Тут уже и Станята вручил Богу свою и Алексиеву жизнь, и все придворные обратились в слух, поскольку митрополит, похоже, обличал теперь всю Орду с ее порядками, захватами и тиранией.

– Напротив, не Иблис ли, затеяв разрушить мир, созданный творцом, заставляет людей насильственно налагать ярмо друг на друга, угнетать соседей, после чего те восстают с оружием в руках? – гремел Алексий. – Однако мир, скрепленный железом, но лишенный благодатного послушания, бывал ли прочен когда? Наша православная церковь запрещает крестить людей насильно, ибо каждый новообращенный должен сперва полюбить, сердцем принять установления Христа, иначе таинство крещения не почитаемо у нас истинным!
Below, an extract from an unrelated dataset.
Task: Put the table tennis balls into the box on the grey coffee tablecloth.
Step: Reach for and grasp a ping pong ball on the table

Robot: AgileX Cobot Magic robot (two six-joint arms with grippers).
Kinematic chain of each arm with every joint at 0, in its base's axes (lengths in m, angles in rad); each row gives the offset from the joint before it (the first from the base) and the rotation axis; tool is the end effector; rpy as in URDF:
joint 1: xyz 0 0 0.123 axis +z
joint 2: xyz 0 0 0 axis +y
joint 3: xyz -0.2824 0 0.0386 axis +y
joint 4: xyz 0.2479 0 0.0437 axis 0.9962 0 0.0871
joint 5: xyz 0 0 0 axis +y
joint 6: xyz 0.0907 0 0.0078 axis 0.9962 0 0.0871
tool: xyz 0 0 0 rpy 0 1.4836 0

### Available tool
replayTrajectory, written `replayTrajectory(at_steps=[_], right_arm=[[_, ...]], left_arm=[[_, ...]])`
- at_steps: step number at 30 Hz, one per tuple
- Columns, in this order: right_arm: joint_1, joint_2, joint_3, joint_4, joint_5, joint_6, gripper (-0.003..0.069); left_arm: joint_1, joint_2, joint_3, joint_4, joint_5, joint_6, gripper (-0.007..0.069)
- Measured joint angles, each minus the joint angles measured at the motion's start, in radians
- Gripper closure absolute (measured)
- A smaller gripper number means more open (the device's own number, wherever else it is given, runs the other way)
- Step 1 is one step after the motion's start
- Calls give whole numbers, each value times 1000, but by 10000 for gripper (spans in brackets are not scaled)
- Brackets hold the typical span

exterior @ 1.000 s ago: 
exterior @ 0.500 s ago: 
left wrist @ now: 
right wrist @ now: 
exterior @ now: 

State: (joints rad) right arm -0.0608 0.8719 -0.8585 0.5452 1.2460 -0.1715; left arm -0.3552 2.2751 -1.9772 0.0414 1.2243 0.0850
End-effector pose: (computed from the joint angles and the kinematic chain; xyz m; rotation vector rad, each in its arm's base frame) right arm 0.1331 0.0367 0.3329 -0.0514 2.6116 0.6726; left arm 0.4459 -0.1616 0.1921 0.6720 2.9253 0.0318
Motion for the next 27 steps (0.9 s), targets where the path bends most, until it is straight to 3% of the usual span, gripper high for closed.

(«Нет, его все-таки надобно убить!» – думает Бердибек, не отвечая уже предостерегающим взглядам Товлубия, который слушает все это вполуха, полагая, что жизнь идет по своим законам, и оттого мало придавая веры высоким словам.)

– И, сверх того, наша вера, – продолжает, завершая свою речь, Алексий, – допускает великое чудо покаяния! Покаяти, значит – передумать, изменить свои заблуждения, значит – спастись. По закону благодатной любви, ею же создан мир, покаяние дается каждому, и даже преступник может, покаявшись Господу, спастись и избежать загробных вечных мук. Так по нашей вере!

Алексий кончил и отер чело, дослушивая слова толмача, повторяющего сейчас хану-убийце слова о покаянии и прощении.

Бердибек глядел на него растерянно. Он уразумел только, что русский поп может его, по своей вере, простить, и потому в конце концов милостиво склоняет голову, разрешая Алексию остаться в живых.

Спор завершился. Обиженные улемы, видя ханскую милость, не посмели больше обвинять перед ханом главу русской церкви. И Алексий, не ведавший, сколь близок он был к смерти, решил, что он очень дешево выиграл спор, потребовавший когда-то от покойного Феогноста многия истомы и даже заключения в узилище.